Crumbling asphalt roads and docks still mark where the town of Umatilla (Oregon, USA) once stood, but even deeper are the remnants of the 2,500-year-old tribal village of matalam. Almost nothing has been done with the 70-acre Umatilla town site, found within 800 acres owned by the Army Corps of Engineers. The city was moved to its current site in the mid-1960s to make way for the Columbia River to rise behind the John Day Dam.
     Now the city of Umatilla and the Confederated Tribes of the Umatilla Indian Reservation have started talking about what can be done to preserve the area and its history. The site, which is closed to the public, won't be developed with restaurants and hotels, said City Manager Larry Clucas. Plans are more likely to involve interpretive signs or possibly a center that could store artifacts and teach visitors about the area's history and culture, he said.
     Before pioneers came to the area and made Umatilla a shipping center, matalam was home to up to 1,000 people during the salmon runs, said Teara Farrow, tribal program manager. It was one of the largest village sites in Oregon, and it was a center for food and trade, she said. Previous excavations have turned up objects 2,500 years old, said Julie Longenecker, anthropologist and archaeologist for the tribes. The majority of what is out there is still in undisturbed layers up to 12 feet deep.

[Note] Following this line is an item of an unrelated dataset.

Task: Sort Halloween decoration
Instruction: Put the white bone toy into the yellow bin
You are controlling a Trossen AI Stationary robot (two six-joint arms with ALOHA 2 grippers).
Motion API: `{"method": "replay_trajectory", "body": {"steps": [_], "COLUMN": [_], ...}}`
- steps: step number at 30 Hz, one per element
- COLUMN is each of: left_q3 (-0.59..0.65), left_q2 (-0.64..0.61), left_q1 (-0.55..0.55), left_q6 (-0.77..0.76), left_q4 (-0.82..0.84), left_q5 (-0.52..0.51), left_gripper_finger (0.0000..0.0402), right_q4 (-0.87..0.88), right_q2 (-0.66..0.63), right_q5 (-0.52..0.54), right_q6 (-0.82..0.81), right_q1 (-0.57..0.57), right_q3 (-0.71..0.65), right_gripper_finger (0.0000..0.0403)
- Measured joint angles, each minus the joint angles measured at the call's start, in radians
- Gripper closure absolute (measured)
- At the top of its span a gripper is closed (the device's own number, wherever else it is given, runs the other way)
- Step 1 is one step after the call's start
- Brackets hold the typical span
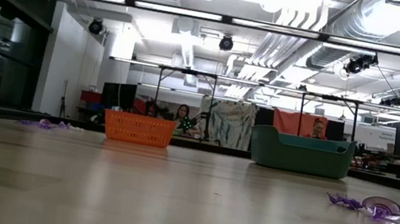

     Longenecker and Farrow pointed along the river bank to where looters have dug looking for artifacts. Longenecker showed some city officials an exposed shell midden that was disturbed. The piles of old mussel shells aren't monetarily valuable, but they can mark where something valuable might be found, she explained. So looters, who sometimes come in from the river, dig in the middens and end up destroying the historical information they contain. Farrow said the tribes and city must work together to come up with a plan they can present to the Corps.